Mourning senator’s vote sealed the deal
Washington Post
Sunday, February 15, 2009
Washington —- The Senate left open its vote on the stimulus bill for five hours Friday night as Senate leaders awaited the climactic return of Sen. Sherrod Brown (D-Ohio), who flew in from Ohio and cast the decisive 60th aye vote.
Brown strode into the chamber at 10:45 p.m., wearing a dark suit and no smile. He greeted Majority Leader Harry Reid (D-Nev.) and Majority Whip Dick Durbin (D-Ill.) and then gave the clerk a thumbs up, ending what had been one of the longest votes in Senate history.
Brown, whose 88-year-old mother died of leukemia last week, had dashed from her memorial viewing in Ohio on Friday night and boarded a government aircraft provided by the White House. The journey illustrated the extraordinary steps Democrats took to guarantee a major victory.
For Brown, the moment turned on the memory of his mother, who was raised in Mansfield, Ga., during the Depression.
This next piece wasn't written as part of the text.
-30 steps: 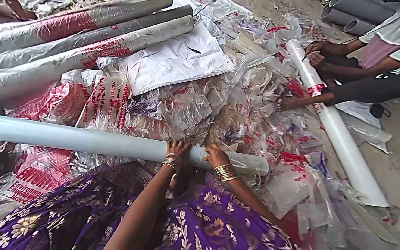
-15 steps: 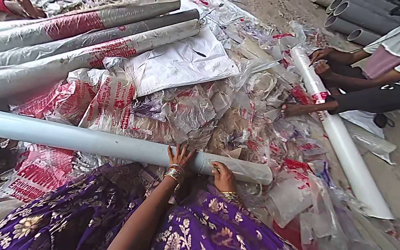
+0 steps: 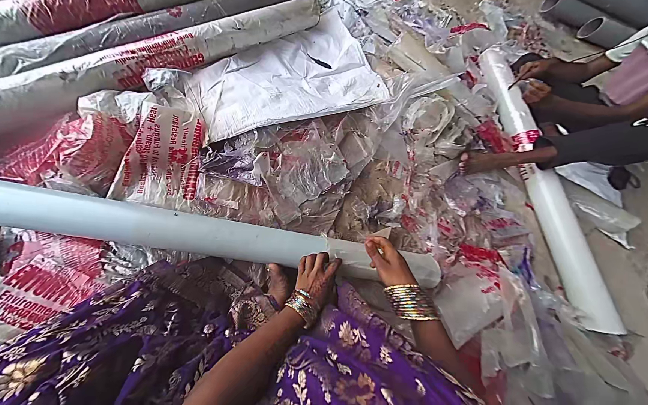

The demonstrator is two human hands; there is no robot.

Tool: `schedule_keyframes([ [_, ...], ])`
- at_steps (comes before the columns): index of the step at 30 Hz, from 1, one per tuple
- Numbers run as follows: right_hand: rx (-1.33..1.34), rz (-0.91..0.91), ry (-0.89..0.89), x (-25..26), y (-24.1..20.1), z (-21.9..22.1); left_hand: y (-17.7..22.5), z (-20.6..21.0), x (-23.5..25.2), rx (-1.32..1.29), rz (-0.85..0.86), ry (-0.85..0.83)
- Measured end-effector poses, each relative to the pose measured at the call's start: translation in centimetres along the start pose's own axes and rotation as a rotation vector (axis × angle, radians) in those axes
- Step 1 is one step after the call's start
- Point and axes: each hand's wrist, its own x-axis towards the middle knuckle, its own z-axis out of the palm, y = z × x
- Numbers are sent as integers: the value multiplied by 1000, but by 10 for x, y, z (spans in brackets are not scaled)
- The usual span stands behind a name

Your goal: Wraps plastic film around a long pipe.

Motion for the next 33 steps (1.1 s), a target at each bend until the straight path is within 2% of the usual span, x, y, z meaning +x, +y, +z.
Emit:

A champion of social and racial justice, Emily Campbell Brown read and reread Harper Lee’s “To Kill a Mockingbird” and insisted that her boys address black adults not by their first names but as “Mr.” or “Mrs.”
“I know she would want him to be there for the vote,” said Brown’s wife, Connie Schultz. “There was just no question that Sherrod would have to cast his vote.”
After Brown voted, an aide whisked him and Schultz through an empty marble hallway in the Capitol, into an elevator and toward a car that would carry them to Andrews for their flight back to rejoin family in Ohio for the funeral.